Like most of the world, I was ignorant of my mental health challenges for most of my life. That changed thanks to the VA, and I have been left with an important realization about my life.

I had a new insight a few minutes ago. Nothing huge, but it is meaningful to me:

You are damn lucky in this world to learn what your true mental health challenges are.

I am nearing my 66th birthday, and for most of that time, I had no idea that my life was being controlled – undermined, to be more precise – by anxiety. The word “anxiety” wasn’t even part of my personal lexicon until less than two-and-a-half years ago. But the moment I heard the word as part of one my early counseling sessions, it clicked.

Nothing has been the same since.

Of course, learning that anxiety is my primary challenge and always has been is not the same as becoming mentally healthy. What it’s like is learning what direction is up, where north is, how to stand and not fall down as often; there are all kinds of metaphors possible, but the main point is this:

At last I knew why my life has never worked.

This understanding is a lot different from how I had viewed my life to that point: I was a complete and utter failure. That was as unfair to me as expecting me to be able to run a 5k race with a broken leg. (Again, pick your metaphor.) I hated myself, and I did not enjoy life very much, and then, out of nowhere, I had a viable alternative.

All because I discovered the root cause of all my mental health challenges.

How fortunate I was.

A side note on my good fortune. This wasn’t god or the universe or my own gumption. I learned the underlying source of my life’s misery thanks to the Veterans Administration and the availability of mental health services I was able to connect with. Yes, I was able to start becoming mentally healthy thanks to the United States government. The Feds. Without them, without the millions of taxpayers and all the thousands of elected officials, appointed bureaucrats, and paid staff, I would like still wandering in the mists of my ignorance about the truth of my own life.

How fortunate I was.
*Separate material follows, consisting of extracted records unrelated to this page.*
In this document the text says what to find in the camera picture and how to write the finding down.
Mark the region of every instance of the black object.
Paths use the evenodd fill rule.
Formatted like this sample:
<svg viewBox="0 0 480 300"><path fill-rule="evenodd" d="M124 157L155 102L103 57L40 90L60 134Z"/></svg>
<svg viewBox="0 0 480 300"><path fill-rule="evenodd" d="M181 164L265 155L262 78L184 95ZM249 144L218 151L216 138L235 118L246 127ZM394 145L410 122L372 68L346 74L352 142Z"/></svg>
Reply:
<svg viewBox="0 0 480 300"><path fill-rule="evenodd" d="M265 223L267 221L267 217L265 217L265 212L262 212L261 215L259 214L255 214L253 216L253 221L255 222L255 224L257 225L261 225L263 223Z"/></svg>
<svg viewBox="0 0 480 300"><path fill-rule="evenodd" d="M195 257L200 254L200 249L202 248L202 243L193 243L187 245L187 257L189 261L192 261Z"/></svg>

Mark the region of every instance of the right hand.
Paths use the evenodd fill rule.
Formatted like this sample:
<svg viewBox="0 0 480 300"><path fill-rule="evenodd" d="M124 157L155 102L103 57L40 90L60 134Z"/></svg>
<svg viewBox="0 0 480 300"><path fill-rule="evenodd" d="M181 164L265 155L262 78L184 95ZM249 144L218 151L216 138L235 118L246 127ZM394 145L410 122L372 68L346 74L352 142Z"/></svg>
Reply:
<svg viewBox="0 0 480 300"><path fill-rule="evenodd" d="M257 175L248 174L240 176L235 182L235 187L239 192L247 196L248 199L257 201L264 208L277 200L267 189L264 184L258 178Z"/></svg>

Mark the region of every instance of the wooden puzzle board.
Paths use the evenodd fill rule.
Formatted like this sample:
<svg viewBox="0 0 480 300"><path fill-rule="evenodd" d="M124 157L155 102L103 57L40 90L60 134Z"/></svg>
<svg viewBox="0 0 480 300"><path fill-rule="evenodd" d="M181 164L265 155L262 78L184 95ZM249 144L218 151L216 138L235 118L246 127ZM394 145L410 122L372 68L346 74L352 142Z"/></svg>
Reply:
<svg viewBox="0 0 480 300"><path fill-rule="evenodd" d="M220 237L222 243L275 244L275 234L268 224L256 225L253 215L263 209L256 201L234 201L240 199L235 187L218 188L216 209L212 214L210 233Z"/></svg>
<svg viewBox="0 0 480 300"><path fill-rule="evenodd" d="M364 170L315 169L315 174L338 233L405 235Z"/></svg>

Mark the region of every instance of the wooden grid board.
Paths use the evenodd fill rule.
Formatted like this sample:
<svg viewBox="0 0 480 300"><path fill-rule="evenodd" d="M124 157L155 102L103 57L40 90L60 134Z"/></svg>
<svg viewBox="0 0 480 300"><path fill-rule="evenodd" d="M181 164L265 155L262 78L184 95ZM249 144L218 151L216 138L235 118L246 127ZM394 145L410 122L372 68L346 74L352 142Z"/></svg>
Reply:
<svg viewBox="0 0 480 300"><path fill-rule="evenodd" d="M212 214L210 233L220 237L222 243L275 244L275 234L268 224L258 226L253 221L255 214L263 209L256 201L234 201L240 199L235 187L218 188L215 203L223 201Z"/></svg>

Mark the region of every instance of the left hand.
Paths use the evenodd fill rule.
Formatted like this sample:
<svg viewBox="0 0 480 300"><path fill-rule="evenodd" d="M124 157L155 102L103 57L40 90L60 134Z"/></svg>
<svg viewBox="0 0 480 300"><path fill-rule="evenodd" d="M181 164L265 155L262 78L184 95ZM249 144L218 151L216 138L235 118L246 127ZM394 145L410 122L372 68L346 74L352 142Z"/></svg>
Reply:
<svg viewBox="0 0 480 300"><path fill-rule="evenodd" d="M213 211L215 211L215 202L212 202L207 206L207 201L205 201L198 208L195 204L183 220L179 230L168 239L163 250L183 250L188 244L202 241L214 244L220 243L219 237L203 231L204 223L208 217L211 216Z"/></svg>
Thanks, VA.

Everyone has mental health challenges; being a human with emotions, memories, consciousness, and other humans around you isn’t easy. The number of people with mental health issues that undermine their life’s quality, and the quality of life of those around them, runs in the billions. That number has increased in the past few years. The availability of mental health care was poor before this, and has not improved even though the need has never been greater.
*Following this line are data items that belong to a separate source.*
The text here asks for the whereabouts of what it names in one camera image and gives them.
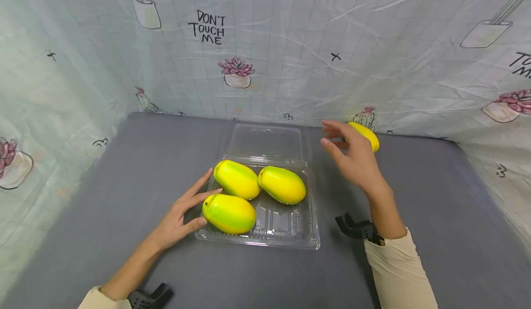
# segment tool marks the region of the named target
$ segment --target wrist
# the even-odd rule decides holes
[[[152,235],[149,235],[144,239],[136,249],[136,252],[139,252],[139,254],[146,259],[157,258],[163,251],[164,248],[153,238]]]
[[[361,189],[369,199],[393,195],[393,190],[381,175]]]

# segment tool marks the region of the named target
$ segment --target plastic clamshell box
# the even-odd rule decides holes
[[[310,149],[304,127],[248,122],[231,122],[231,127],[233,130],[228,151],[221,160],[242,163],[256,174],[268,165],[289,169],[301,177],[307,194],[300,203],[286,205],[261,190],[258,197],[249,201],[256,210],[256,224],[251,231],[242,235],[228,235],[207,224],[195,233],[196,238],[258,246],[319,249],[321,242],[315,184],[307,162]],[[208,190],[220,187],[211,176]]]

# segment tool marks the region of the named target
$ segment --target finger
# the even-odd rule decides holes
[[[333,144],[333,142],[331,142],[330,140],[322,138],[321,145],[326,150],[326,152],[328,152],[328,154],[332,156],[332,159],[334,160],[334,162],[336,162],[337,165],[342,163],[343,160],[346,158],[346,156],[343,155],[343,153],[339,150],[339,148],[335,144]]]
[[[193,233],[197,231],[198,229],[202,228],[206,225],[207,220],[203,217],[195,218],[189,221],[187,224],[183,225],[181,228],[179,228],[179,235],[178,239],[184,238],[186,235],[189,235],[190,233]]]
[[[335,130],[336,129],[334,127],[329,127],[329,126],[323,127],[323,131],[326,132],[326,133],[333,132]]]
[[[335,144],[339,149],[345,149],[346,151],[348,151],[348,149],[350,148],[350,145],[347,142],[332,142],[332,143]]]
[[[341,132],[335,131],[335,132],[330,132],[330,133],[326,134],[324,137],[328,138],[328,139],[333,139],[333,138],[341,138],[342,139],[344,136],[343,136],[343,134],[341,134]]]
[[[223,188],[218,188],[216,190],[211,190],[211,191],[208,191],[208,192],[205,192],[205,193],[199,193],[199,194],[193,195],[191,198],[189,198],[187,200],[179,202],[179,204],[178,204],[178,207],[179,207],[178,208],[179,209],[178,213],[180,215],[184,214],[186,211],[188,211],[189,208],[195,207],[197,204],[205,201],[206,198],[209,197],[210,195],[221,193],[222,190],[223,190]]]
[[[360,137],[363,137],[363,135],[361,135],[357,130],[354,129],[354,127],[350,126],[349,124],[332,120],[323,120],[322,123],[324,126],[332,127],[340,131],[347,141],[357,140]]]
[[[199,180],[197,180],[195,182],[195,184],[192,185],[192,187],[190,187],[185,194],[183,194],[183,196],[181,196],[181,198],[179,198],[179,200],[186,200],[187,198],[190,198],[192,197],[193,195],[195,195],[198,190],[200,190],[201,187],[203,187],[203,185],[206,183],[206,181],[208,181],[210,179],[210,175],[212,174],[212,167],[209,168],[205,174],[203,174],[202,177],[199,178]]]

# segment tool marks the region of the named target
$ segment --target mango
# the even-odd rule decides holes
[[[256,173],[249,167],[232,160],[221,160],[216,165],[214,179],[227,193],[245,200],[252,200],[260,193]]]
[[[203,202],[202,211],[207,221],[227,234],[247,233],[256,223],[252,205],[233,195],[210,195]]]
[[[306,187],[302,179],[282,167],[264,167],[258,174],[258,184],[283,204],[297,204],[306,196]]]
[[[355,130],[359,131],[361,135],[366,137],[367,140],[371,142],[372,152],[377,152],[378,149],[380,149],[380,141],[378,141],[378,138],[376,137],[376,134],[374,134],[373,131],[353,121],[350,121],[348,124],[354,127]]]

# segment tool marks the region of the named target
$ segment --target left hand
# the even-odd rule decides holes
[[[205,175],[171,205],[167,214],[147,237],[147,240],[153,243],[158,250],[163,251],[172,247],[175,243],[184,239],[186,235],[206,225],[207,222],[203,217],[192,219],[187,224],[184,224],[184,213],[189,208],[205,201],[210,195],[221,193],[222,188],[197,194],[198,190],[208,181],[211,174],[212,168],[206,171]]]
I got into the VA system, I got a counselor (my last in-person appointment at the VA before the lockdown began in 2020 was to get assigned to someone to help me), and then that counselor helped to get me on the path towards mental healthiness. The Portland VA has something few others do, and that’s a Mindfulness Institute. My counselor helped me to begin to understand what my challenges are, and the mindfulness programs gave me the tools to start to live my life on my own terms.

Talk to me for more than five minutes, and you will learn that I am a gung-ho advocate of mindfulness.
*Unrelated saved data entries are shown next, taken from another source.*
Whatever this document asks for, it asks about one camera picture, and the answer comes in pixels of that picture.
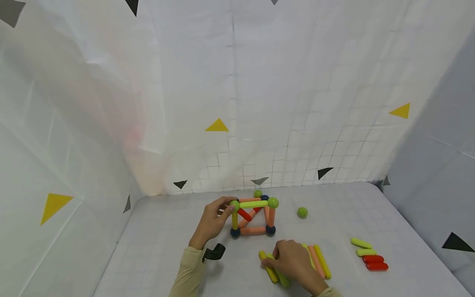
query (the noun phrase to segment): black strap
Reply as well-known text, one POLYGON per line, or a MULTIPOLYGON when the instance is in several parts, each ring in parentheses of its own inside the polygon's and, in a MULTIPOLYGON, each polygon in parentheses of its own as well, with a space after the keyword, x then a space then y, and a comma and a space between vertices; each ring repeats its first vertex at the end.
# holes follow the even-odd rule
POLYGON ((205 262, 205 259, 209 260, 219 260, 224 254, 224 251, 226 248, 218 243, 215 247, 214 250, 206 249, 205 254, 203 255, 203 258, 201 259, 201 262, 205 262))

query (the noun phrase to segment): beige sleeve
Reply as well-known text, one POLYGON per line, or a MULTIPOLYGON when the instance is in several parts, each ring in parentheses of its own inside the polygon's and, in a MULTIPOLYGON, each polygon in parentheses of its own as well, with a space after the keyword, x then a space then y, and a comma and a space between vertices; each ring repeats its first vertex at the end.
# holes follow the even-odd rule
POLYGON ((195 297, 205 274, 201 262, 204 251, 187 247, 180 261, 180 270, 171 288, 169 297, 195 297))
POLYGON ((342 295, 336 289, 328 287, 318 297, 342 297, 342 295))

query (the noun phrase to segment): left hand
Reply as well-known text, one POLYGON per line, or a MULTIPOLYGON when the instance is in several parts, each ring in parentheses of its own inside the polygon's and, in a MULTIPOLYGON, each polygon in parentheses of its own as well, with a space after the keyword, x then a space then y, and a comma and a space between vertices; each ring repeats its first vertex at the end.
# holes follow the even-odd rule
POLYGON ((234 206, 229 207, 229 203, 236 199, 236 197, 221 197, 205 206, 195 234, 190 240, 190 247, 203 249, 208 240, 218 236, 234 210, 234 206))

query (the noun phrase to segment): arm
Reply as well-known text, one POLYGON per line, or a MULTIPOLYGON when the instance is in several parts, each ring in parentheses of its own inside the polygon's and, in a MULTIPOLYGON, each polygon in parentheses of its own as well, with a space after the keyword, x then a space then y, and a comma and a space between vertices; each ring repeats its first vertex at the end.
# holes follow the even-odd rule
POLYGON ((267 258, 262 260, 262 265, 275 268, 295 279, 315 297, 341 297, 312 267, 308 252, 300 243, 280 240, 275 244, 273 256, 275 260, 267 258))
POLYGON ((232 200, 236 200, 236 197, 221 197, 205 207, 198 227, 183 252, 180 270, 169 297, 195 297, 198 294, 205 274, 203 249, 208 240, 215 238, 223 230, 226 219, 234 210, 234 206, 228 207, 232 200))

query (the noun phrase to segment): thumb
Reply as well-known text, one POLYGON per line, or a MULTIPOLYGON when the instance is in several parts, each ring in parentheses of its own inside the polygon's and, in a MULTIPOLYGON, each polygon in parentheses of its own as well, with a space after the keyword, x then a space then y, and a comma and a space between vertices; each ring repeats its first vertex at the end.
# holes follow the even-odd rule
POLYGON ((233 213, 234 211, 234 205, 230 205, 228 207, 226 207, 226 209, 223 211, 223 213, 221 214, 221 216, 219 217, 221 220, 223 220, 224 222, 226 222, 226 220, 229 218, 229 216, 233 213))
POLYGON ((270 268, 277 268, 279 266, 278 260, 274 260, 271 258, 266 258, 261 261, 262 266, 270 267, 270 268))
My life is still far from where I want it to be. I still “fail” far too often, but I can now accept that I am not failing but doing the best I can given my life’s history. I have options. I see a clear path ahead. I have material resources that provide a sufficient foundation for forward movement.

I still struggle with anxiety. Sixty years is a lot of shit to undo, but at least I know what it is I’m dealing with.

How fortunate I am.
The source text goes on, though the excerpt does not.